Afterwards, the Boss, the Ronin, Le Cao Boi, and the narrator return and interrogate the Mona Lisa to no avail. Two masked gunmen rescue him, killing the Boss, the Ronin, and Le Cao Boi in the process. One of them is Saïd, the Mona Lisa's older brother. The narrator is allowed to escape, and he goes to the Boss's apartment where he is confronted by the Boss's secretary. They unlock the Boss's safe and divide the money. The narrator leaves half of his share with the sleeping Madeleine.

The narrator meets Bon, Bon's lover Loan, and Lana at Fantasia's club venue, and Lana reveals that he has a three-year old daughter. During the performance, he and Bon pursue the faceless man to the bathroom, then he drives Bon and the faceless man to the Asian restaurant.

In the empty restaurant, the faceless man reveals his true identity as Man, the blood brother that Bon had thought died in Saigon. However, Bon refuses to believe him, so the narrator reveals his identity as a former North Vietnamese spy. In his despair, Bon commits suicide. Man returns to Vietnam and the narrator is checked into Paradise, where he writes his second confession which is read by his aunt, the Maoist PhD, and the lawyer. A shadow enters his room and is revealed to be Claude, the Indochina hand that was the narrator's previous CIA mentor.
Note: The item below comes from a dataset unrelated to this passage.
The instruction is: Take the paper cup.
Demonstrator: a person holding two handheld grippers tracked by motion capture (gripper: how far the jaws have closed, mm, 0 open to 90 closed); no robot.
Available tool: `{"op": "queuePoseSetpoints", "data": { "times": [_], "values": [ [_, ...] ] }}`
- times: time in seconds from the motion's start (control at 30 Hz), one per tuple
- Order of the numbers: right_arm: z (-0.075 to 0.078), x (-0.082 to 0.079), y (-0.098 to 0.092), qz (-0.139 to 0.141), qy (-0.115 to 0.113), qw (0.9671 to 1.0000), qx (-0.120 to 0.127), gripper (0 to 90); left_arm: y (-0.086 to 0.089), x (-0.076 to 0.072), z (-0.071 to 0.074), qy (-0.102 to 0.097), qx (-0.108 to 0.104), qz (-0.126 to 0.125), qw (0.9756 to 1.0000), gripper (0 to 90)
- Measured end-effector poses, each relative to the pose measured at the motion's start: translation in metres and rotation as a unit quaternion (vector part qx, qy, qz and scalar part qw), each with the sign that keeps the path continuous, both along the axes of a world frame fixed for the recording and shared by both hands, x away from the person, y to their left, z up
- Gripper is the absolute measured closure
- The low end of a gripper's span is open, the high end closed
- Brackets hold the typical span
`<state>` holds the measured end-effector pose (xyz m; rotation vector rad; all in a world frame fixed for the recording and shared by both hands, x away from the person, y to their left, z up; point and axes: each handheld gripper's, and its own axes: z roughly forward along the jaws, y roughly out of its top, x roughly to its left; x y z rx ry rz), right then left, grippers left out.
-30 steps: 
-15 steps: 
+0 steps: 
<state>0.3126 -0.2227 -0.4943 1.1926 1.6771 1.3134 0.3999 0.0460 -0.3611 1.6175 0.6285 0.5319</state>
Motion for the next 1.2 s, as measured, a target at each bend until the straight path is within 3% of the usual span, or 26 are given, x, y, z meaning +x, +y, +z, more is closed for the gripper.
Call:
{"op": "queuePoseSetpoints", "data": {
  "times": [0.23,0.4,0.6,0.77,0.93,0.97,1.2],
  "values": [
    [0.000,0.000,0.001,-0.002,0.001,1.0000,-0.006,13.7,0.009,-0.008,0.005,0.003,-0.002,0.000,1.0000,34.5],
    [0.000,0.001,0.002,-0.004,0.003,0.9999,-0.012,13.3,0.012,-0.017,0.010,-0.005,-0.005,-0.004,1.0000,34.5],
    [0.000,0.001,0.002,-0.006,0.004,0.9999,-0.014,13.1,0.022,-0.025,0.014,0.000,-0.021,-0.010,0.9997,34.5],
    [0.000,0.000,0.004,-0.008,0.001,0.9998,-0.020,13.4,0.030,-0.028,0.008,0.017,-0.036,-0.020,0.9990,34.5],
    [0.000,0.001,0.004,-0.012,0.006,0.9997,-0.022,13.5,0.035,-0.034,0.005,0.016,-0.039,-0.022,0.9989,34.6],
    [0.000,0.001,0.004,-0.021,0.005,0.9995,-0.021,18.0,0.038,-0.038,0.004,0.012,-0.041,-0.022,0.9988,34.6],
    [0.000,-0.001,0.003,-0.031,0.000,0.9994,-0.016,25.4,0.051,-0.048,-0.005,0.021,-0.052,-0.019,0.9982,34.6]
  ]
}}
Claude aims a gun at the narrator and commands him to remove the mask from his face.

==Characters==
- Vo Danh: the narrator and protagonist, a half-Vietnamese half-French man who is plagued by bouts of uncontrollable weeping
- Bon: the blood brother of Vo Danh, a militant anticommunist
- The narrator's aunt: a French-Vietnamese editor living in Paris with communist sympathies
- The Boss: a Vietnamese-Chinese crime boss that Bon saved in the Indonesian refugee camp
- Le Cao Boi: the ethnic Chinese right-hand man of the Boss
- The Ronin: a Corsican partner of the Boss
- BFD: a French politician known only by his initials
- The faceless man: Man, the Commissar of the reeducation camp who is also Bon and the narrator's blood brother

== Reception ==
In its starred review, Kirkus Reviews wrote, "Nguyen is deft at balancing his hero's existential despair with the lurid glow of a crime saga." Publishers Weekly, in its starred review, praised "the narrator's hair-raising escapes, descriptions of the Boss's hokey bar, and thoughtful references to Fanon and Césaire." The New York Times praised the first hundred pages of The Committed as "better than anything in the first novel," while regarding the second half as, "shaggy, shaggy, shaggy."

== Sequel ==

In a 2022 interview, Nguyen stated that The Committed is intended to be the second novel in a trilogy, and the final novel will follow the narrator's return to the Americas "to confront again, this so called American narrative about the inevitable triumph of the individual, which obviously, he continues to reject."